== Work required ==
Would you write out, word for word, each line of the records below from the top through the one holding "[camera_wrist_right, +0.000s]"?

== Collection entries ==
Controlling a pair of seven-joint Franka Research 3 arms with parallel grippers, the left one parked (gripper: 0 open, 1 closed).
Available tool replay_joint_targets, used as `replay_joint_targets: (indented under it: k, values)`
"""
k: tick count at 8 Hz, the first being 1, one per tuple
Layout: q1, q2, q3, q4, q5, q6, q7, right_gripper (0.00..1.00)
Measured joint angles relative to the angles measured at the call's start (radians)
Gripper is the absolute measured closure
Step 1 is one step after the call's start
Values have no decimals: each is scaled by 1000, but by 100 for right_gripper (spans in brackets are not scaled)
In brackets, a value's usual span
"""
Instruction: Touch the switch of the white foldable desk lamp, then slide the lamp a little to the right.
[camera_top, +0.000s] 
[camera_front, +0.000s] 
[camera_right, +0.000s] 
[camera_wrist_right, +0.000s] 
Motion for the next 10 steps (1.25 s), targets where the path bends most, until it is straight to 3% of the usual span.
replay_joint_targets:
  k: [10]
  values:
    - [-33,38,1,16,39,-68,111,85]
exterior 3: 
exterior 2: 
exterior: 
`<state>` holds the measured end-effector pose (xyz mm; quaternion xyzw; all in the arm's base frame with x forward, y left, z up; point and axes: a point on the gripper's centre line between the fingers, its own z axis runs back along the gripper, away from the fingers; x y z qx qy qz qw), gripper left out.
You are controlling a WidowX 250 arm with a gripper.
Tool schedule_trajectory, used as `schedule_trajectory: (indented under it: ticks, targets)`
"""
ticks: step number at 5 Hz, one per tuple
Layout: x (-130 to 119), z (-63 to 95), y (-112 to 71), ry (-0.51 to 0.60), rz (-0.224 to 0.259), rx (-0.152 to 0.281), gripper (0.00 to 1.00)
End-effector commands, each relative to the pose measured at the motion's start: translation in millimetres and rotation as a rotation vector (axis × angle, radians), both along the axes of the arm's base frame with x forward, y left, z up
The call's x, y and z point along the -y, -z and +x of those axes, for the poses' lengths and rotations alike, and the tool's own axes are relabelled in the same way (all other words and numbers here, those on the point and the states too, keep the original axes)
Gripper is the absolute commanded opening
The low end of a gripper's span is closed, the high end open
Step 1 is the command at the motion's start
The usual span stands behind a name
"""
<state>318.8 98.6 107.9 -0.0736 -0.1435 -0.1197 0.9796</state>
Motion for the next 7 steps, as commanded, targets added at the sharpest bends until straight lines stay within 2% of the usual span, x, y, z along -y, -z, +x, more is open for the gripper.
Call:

== Reply to the exercise ==
Controlling a pair of seven-joint Franka Research 3 arms with parallel grippers, the left one parked (gripper: 0 open, 1 closed).
Available tool replay_joint_targets, used as `replay_joint_targets: (indented under it: k, values)`
"""
k: tick count at 8 Hz, the first being 1, one per tuple
Layout: q1, q2, q3, q4, q5, q6, q7, right_gripper (0.00..1.00)
Measured joint angles relative to the angles measured at the call's start (radians)
Gripper is the absolute measured closure
Step 1 is one step after the call's start
Values have no decimals: each is scaled by 1000, but by 100 for right_gripper (spans in brackets are not scaled)
In brackets, a value's usual span
"""
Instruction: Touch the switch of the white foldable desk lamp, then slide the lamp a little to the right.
[camera_top, +0.000s] 
[camera_front, +0.000s] 
[camera_right, +0.000s] 
[camera_wrist_right, +0.000s] 

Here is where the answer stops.